» **DIRECTIONS FOR THIS TASK**: Before you return the entries below, strip out the pictures and keep all else exact.

· · · ·

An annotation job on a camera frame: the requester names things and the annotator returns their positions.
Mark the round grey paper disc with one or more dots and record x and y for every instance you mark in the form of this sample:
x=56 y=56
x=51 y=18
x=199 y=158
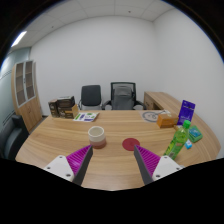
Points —
x=149 y=116

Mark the dark armchair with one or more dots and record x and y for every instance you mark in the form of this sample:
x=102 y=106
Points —
x=13 y=138

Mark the green cloth pack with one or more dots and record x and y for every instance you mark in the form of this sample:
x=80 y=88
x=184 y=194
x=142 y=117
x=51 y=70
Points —
x=195 y=134

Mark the long ceiling light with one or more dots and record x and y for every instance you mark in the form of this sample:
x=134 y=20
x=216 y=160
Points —
x=19 y=38

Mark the black mesh office chair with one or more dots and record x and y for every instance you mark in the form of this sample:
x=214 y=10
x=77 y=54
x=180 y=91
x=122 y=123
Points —
x=122 y=96

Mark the open cardboard box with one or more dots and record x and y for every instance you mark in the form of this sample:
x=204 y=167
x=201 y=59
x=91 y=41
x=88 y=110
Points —
x=70 y=112

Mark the wooden shelf cabinet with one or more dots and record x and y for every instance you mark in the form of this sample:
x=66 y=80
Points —
x=28 y=110

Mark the black padded office chair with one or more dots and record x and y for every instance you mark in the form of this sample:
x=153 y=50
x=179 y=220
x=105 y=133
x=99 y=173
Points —
x=90 y=95

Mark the wooden tissue box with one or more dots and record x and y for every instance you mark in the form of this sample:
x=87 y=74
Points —
x=166 y=121

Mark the purple package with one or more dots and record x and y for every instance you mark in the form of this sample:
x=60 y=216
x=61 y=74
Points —
x=186 y=111

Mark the flat round red coaster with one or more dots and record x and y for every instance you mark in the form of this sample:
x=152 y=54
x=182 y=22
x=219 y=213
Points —
x=130 y=144

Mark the white and pink ceramic cup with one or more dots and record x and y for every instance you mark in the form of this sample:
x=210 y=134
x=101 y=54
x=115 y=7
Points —
x=96 y=136

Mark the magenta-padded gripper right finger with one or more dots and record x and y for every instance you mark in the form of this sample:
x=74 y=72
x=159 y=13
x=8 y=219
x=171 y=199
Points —
x=163 y=165

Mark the black box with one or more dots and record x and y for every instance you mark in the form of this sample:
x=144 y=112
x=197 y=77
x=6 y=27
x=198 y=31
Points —
x=65 y=101

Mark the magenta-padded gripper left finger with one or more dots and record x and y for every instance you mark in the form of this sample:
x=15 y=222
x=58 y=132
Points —
x=62 y=165

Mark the green drink bottle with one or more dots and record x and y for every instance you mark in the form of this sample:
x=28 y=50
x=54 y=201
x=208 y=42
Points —
x=177 y=141

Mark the dark brown box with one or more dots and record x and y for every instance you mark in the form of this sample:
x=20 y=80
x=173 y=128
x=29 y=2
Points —
x=53 y=108

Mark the wooden side desk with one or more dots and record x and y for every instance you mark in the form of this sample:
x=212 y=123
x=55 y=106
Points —
x=160 y=99

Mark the white printed leaflet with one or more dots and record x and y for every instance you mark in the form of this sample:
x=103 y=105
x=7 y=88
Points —
x=86 y=117

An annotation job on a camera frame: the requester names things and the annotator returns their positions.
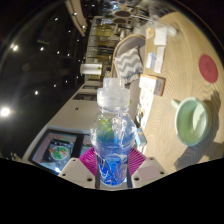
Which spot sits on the white paper sheet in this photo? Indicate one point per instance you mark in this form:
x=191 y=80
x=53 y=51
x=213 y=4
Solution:
x=159 y=60

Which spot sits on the grey white chevron pillow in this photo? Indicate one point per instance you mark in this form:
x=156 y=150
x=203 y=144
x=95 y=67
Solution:
x=129 y=65

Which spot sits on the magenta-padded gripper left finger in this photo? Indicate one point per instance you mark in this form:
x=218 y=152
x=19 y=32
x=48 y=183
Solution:
x=76 y=171

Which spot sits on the flat round red coaster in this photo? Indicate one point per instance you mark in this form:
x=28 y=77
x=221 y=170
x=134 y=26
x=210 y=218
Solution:
x=208 y=68

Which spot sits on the group of ceiling lights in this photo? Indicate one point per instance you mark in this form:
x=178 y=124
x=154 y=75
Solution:
x=5 y=111

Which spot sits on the round colourful window sticker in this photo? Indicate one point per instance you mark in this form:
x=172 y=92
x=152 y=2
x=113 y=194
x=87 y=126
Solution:
x=59 y=151

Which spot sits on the group of dining chairs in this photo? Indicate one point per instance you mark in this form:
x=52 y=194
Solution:
x=122 y=15

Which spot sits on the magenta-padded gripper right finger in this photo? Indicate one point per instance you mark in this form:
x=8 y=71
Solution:
x=148 y=170

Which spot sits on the white and orange box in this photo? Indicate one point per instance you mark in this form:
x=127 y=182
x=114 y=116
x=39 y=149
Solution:
x=151 y=85

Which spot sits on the grey curved sofa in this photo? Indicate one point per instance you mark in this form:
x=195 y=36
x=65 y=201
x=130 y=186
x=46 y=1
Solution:
x=131 y=41

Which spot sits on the pale green mug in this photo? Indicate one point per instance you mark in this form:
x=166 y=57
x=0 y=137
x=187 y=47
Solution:
x=193 y=121

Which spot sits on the clear blue-labelled water bottle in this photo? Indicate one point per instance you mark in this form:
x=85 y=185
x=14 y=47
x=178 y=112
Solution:
x=112 y=143

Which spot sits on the white napkin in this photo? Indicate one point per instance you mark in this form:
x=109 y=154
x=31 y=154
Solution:
x=160 y=36

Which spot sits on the yellow card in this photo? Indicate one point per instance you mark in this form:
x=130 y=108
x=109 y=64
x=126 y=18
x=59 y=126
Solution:
x=150 y=33

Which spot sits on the blue and white card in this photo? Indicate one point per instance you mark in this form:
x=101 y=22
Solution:
x=150 y=60

· · · ·

» **SOLUTION**:
An annotation job on a camera frame: the requester names things and the annotator returns their positions.
Mark the round grey paper disc with one or more dots and record x and y for every instance you mark in the form of this sample:
x=56 y=56
x=51 y=18
x=199 y=158
Points —
x=149 y=116

Mark the dark armchair with one or more dots and record x and y for every instance you mark in the form of this sample:
x=102 y=106
Points —
x=13 y=138

Mark the green cloth pack with one or more dots and record x and y for every instance you mark in the form of this sample:
x=80 y=88
x=184 y=194
x=142 y=117
x=51 y=70
Points —
x=195 y=134

Mark the long ceiling light with one or more dots and record x and y for every instance you mark in the form of this sample:
x=134 y=20
x=216 y=160
Points —
x=19 y=38

Mark the black mesh office chair with one or more dots and record x and y for every instance you mark in the form of this sample:
x=214 y=10
x=77 y=54
x=180 y=91
x=122 y=123
Points —
x=122 y=96

Mark the open cardboard box with one or more dots and record x and y for every instance you mark in the form of this sample:
x=204 y=167
x=201 y=59
x=91 y=41
x=88 y=110
Points —
x=70 y=112

Mark the wooden shelf cabinet with one or more dots and record x and y for every instance you mark in the form of this sample:
x=66 y=80
Points —
x=28 y=110

Mark the black padded office chair with one or more dots and record x and y for every instance you mark in the form of this sample:
x=153 y=50
x=179 y=220
x=105 y=133
x=99 y=173
Points —
x=90 y=95

Mark the wooden tissue box with one or more dots and record x and y for every instance you mark in the form of this sample:
x=87 y=74
Points —
x=166 y=121

Mark the purple package with one or more dots and record x and y for every instance you mark in the form of this sample:
x=60 y=216
x=61 y=74
Points —
x=186 y=111

Mark the flat round red coaster with one or more dots and record x and y for every instance you mark in the form of this sample:
x=152 y=54
x=182 y=22
x=219 y=213
Points —
x=130 y=144

Mark the white and pink ceramic cup with one or more dots and record x and y for every instance you mark in the form of this sample:
x=210 y=134
x=101 y=54
x=115 y=7
Points —
x=96 y=136

Mark the magenta-padded gripper right finger with one or more dots and record x and y for every instance you mark in the form of this sample:
x=74 y=72
x=159 y=13
x=8 y=219
x=171 y=199
Points —
x=163 y=165

Mark the black box with one or more dots and record x and y for every instance you mark in the form of this sample:
x=144 y=112
x=197 y=77
x=6 y=27
x=198 y=31
Points —
x=65 y=101

Mark the magenta-padded gripper left finger with one or more dots and record x and y for every instance you mark in the form of this sample:
x=15 y=222
x=58 y=132
Points —
x=62 y=165

Mark the green drink bottle with one or more dots and record x and y for every instance you mark in the form of this sample:
x=28 y=50
x=54 y=201
x=208 y=42
Points —
x=177 y=141

Mark the dark brown box with one or more dots and record x and y for every instance you mark in the form of this sample:
x=20 y=80
x=173 y=128
x=29 y=2
Points —
x=53 y=108

Mark the wooden side desk with one or more dots and record x and y for every instance you mark in the form of this sample:
x=212 y=123
x=55 y=106
Points —
x=160 y=99

Mark the white printed leaflet with one or more dots and record x and y for every instance you mark in the form of this sample:
x=103 y=105
x=7 y=88
Points —
x=86 y=117

An annotation job on a camera frame: the requester names things and the annotator returns their positions.
Which spot sits on the white paper sheet in this photo? Indicate one point per instance you mark in this form:
x=191 y=80
x=53 y=51
x=213 y=4
Solution:
x=159 y=60

Which spot sits on the grey white chevron pillow in this photo? Indicate one point per instance you mark in this form:
x=156 y=150
x=203 y=144
x=95 y=67
Solution:
x=129 y=65

Which spot sits on the magenta-padded gripper left finger in this photo? Indicate one point per instance you mark in this form:
x=218 y=152
x=19 y=32
x=48 y=183
Solution:
x=76 y=171

Which spot sits on the flat round red coaster in this photo? Indicate one point per instance you mark in this form:
x=28 y=77
x=221 y=170
x=134 y=26
x=210 y=218
Solution:
x=208 y=68

Which spot sits on the group of ceiling lights in this photo? Indicate one point per instance you mark in this form:
x=178 y=124
x=154 y=75
Solution:
x=5 y=111

Which spot sits on the round colourful window sticker in this photo? Indicate one point per instance you mark in this form:
x=172 y=92
x=152 y=2
x=113 y=194
x=87 y=126
Solution:
x=59 y=151

Which spot sits on the group of dining chairs in this photo? Indicate one point per instance you mark in this form:
x=52 y=194
Solution:
x=122 y=15

Which spot sits on the magenta-padded gripper right finger in this photo? Indicate one point per instance you mark in this form:
x=8 y=71
Solution:
x=148 y=170

Which spot sits on the white and orange box in this photo? Indicate one point per instance you mark in this form:
x=127 y=182
x=114 y=116
x=39 y=149
Solution:
x=151 y=85

Which spot sits on the grey curved sofa in this photo? Indicate one point per instance you mark in this form:
x=195 y=36
x=65 y=201
x=130 y=186
x=46 y=1
Solution:
x=131 y=41

Which spot sits on the pale green mug in this photo? Indicate one point per instance you mark in this form:
x=166 y=57
x=0 y=137
x=187 y=47
Solution:
x=193 y=121

Which spot sits on the clear blue-labelled water bottle in this photo? Indicate one point per instance you mark in this form:
x=85 y=185
x=14 y=47
x=178 y=112
Solution:
x=112 y=143

Which spot sits on the white napkin in this photo? Indicate one point per instance you mark in this form:
x=109 y=154
x=31 y=154
Solution:
x=160 y=36

Which spot sits on the yellow card in this photo? Indicate one point per instance you mark in this form:
x=130 y=108
x=109 y=64
x=126 y=18
x=59 y=126
Solution:
x=150 y=33

Which spot sits on the blue and white card in this photo? Indicate one point per instance you mark in this form:
x=101 y=22
Solution:
x=150 y=60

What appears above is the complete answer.